Wednesday, February 09, 2005

kick ash wednesday

i long to lay in your dark embrace
kiss your blood red lips
you take me to that place
where only angels go
and devils pine
your legs around my hips
nails scratch my tattoed spine

what if you continued to have deja vu, and it seemed the more intense the moment, the more violent and chaotic the molecules in that time/space were, the more frequent and long lasting and closer to reality the deja-vu was? what if, life as you know it were actually only a shell, and we lived in memories, asleep. as if what we percieve as an intense moment, heart pounding, palms sweating, was actually our conscious coming to the surface, "waking up" to see as we really are, and the deja vu is not a misfiring of the synapses, causing the present to be catologued into the long term memory and rememberd as it happens, as believed, but actually a glimpse into time iteself. as i write this, i am having a deja vu, tell me, as you read this are you? so, am i just fatiuged, and brain weary, or did i honestly get a quick glimpse, did i come close to the surface, like someone trapped beneath the ice who can see the world above, mere centimeters away, yet an eternity, a lifetime, out of reach.

sweet, sour, salty, spicy, these are the things our tongues crave. add lime and peanuts, with some rotten fish liquid, and you have the makings of a tasty treat.

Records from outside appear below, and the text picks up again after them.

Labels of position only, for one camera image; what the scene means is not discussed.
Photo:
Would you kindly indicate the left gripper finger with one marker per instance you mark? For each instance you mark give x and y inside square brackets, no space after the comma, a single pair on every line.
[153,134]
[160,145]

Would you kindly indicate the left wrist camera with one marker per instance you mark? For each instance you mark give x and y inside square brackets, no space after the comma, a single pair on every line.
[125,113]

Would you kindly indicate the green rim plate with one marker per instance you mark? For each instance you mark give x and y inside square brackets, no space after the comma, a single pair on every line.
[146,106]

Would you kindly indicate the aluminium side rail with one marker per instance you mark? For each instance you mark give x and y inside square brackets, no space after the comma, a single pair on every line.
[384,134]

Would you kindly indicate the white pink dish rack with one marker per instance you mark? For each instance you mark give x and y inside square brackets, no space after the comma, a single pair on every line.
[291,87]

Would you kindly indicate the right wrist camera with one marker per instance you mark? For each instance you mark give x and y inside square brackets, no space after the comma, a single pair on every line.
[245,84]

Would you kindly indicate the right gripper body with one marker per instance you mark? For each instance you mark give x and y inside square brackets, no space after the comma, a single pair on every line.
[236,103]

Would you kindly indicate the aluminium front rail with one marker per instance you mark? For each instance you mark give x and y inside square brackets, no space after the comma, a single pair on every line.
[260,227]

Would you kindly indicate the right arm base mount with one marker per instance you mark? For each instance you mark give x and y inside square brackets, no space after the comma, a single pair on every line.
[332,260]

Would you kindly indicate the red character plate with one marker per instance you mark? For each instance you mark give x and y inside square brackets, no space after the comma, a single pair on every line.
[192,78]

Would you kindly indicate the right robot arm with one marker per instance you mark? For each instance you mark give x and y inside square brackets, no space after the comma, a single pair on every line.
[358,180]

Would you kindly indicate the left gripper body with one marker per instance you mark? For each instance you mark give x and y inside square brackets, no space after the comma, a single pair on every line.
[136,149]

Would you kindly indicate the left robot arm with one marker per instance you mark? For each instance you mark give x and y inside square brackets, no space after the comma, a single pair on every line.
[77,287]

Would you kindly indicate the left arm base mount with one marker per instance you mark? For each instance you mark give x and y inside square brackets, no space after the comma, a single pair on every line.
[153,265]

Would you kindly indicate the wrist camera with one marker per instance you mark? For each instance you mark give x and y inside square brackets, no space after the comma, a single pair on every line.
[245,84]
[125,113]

so today i embark on a vegetarian journey, and it won't be the first time. i use lent as the excuse, i use losing extra fat most likely caused by meat as the excuse, but really, i just feel like fucking with my body. they say (who are the "they"?) that if you eat nothing but celery for three days you poop clear. imagine translucent shit. how wierd would that be? i highly doubt you could, but damn, if you could, that would rock. i assume if you ate nothing but celery, colored red, or blue, or whatever, you would poop that color. imagine taking a huge yellow shit. if shit were a different color, would it still be disgusting, not counting the smell?

so today begins lent. for you non-catholics, and you catholics who don't follow along with the rest of us, lent is the 40 day period leading up to easter, when we celebrate the fact that jesus was crucified, died, buried in a cave, and emerged, risen from the dead, three days later...and if he sees his shadow we get two more weeks of winter. most people think of lent as a time we have to give up stuff, like booze or spanking it, or whatever. me, i start drinking and smoking for lent, cause lent is a time of sacrifice and denial, and smoking and drinking hurts me, so i get my suffering in, and i think that counts.

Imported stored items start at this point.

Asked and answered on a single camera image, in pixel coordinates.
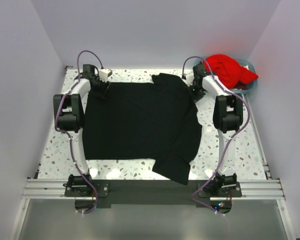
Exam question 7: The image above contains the teal plastic laundry basket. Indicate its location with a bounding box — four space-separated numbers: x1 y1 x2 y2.
195 57 257 92

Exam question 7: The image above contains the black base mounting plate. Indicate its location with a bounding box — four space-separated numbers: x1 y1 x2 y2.
63 176 243 213

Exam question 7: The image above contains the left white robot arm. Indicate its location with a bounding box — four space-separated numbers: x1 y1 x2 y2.
53 64 113 198

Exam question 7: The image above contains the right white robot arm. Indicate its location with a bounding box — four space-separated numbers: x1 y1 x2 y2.
189 62 244 197

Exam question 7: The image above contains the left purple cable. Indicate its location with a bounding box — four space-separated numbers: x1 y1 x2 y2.
53 49 105 215

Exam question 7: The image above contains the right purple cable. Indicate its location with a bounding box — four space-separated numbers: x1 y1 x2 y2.
181 55 252 210

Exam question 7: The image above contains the black t shirt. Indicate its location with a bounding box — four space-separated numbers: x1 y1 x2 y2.
82 73 202 185

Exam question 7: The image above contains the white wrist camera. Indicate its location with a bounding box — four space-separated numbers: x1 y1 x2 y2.
185 73 194 86
98 68 113 83

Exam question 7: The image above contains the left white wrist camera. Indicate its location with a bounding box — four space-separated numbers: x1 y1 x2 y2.
98 68 113 83

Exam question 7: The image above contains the purple cable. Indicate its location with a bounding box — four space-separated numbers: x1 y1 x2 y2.
53 49 105 215
181 55 252 210

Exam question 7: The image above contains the aluminium extrusion rail frame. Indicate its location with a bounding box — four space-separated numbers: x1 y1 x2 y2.
8 65 297 240

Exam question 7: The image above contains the red t shirt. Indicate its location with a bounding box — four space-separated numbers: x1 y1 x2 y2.
206 54 259 89

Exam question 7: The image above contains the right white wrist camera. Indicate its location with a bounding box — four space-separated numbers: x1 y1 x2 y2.
185 73 194 86

i am tired and need to sleep, today drained the fuck right out of me, it was right up there as far as bad days go. for anyone who reads this, sorry i haven't responded to your notes, please don't think i take them for granted, i appreciate each one, but i am just feeling a bit....stand-offish, a bit of a recluse, like the dog who is hiding behind the toilet and does not want you to pet him. i was not going to post but i felt like typing, so i did.

i've been thinking lately of a conversation i had with this way hot chick that i want to do. i told her i felt like i was in a slump, and she said somehting to the effect of "write what you feel like, be jackson pollack" and it stuck with me, struck a chord like kirk hammet or steve vai. so, what i kind of want to do is just....type stuff, free form, see what happens, make the screen my canvas and be a verbal jackson pollack. i kind of do that a bit now, i think, maybe i dont', but i shall, some day soon, just do that.